[Extracted records — start]

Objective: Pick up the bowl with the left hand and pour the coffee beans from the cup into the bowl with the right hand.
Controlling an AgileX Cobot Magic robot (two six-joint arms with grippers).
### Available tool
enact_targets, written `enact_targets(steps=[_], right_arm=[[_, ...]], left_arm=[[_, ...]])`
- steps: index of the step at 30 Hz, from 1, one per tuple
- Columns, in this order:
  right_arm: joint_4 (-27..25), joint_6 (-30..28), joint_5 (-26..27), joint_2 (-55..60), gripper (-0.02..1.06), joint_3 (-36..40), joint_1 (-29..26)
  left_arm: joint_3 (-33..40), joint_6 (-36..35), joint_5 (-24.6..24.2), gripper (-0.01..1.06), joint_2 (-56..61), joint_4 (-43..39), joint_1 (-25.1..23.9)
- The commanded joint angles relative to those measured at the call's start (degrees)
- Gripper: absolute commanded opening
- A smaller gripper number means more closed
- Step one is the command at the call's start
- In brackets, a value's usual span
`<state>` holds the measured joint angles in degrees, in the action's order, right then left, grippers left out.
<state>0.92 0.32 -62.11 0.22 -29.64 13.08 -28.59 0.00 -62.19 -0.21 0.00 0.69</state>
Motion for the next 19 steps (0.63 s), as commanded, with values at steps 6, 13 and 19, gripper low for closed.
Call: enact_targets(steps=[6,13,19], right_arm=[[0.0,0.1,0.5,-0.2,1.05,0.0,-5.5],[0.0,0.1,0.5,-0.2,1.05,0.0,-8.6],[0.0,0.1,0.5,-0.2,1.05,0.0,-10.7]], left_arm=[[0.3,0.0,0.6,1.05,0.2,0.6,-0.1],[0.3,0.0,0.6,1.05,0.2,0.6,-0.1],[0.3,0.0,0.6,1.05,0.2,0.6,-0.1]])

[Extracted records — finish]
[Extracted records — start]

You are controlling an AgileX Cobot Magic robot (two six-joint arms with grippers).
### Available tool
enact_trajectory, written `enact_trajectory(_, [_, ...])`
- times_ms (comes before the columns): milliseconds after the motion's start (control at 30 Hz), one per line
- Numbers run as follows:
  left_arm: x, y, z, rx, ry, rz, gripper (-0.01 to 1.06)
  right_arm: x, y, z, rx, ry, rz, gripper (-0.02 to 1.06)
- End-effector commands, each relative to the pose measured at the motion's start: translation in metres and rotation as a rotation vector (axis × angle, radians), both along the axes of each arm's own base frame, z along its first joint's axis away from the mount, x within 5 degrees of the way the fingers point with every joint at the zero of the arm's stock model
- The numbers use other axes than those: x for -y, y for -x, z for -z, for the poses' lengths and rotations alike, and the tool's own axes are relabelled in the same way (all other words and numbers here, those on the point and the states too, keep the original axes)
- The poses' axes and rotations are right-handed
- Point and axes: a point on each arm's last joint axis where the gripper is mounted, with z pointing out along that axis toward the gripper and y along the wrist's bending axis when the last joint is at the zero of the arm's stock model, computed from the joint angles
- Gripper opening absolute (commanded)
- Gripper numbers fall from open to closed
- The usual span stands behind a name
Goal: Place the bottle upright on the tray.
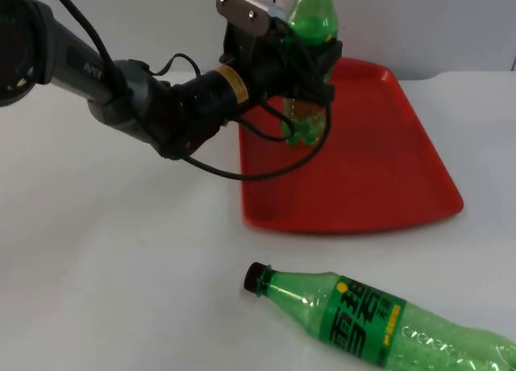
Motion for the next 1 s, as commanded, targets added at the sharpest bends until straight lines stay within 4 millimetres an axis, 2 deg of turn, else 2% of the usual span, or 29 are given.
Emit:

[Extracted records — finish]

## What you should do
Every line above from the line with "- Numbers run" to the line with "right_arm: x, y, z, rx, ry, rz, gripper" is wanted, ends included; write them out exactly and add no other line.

## Response below
- Numbers run as follows:
  left_arm: x, y, z, rx, ry, rz, gripper (-0.01 to 1.06)
  right_arm: x, y, z, rx, ry, rz, gripper (-0.02 to 1.06)

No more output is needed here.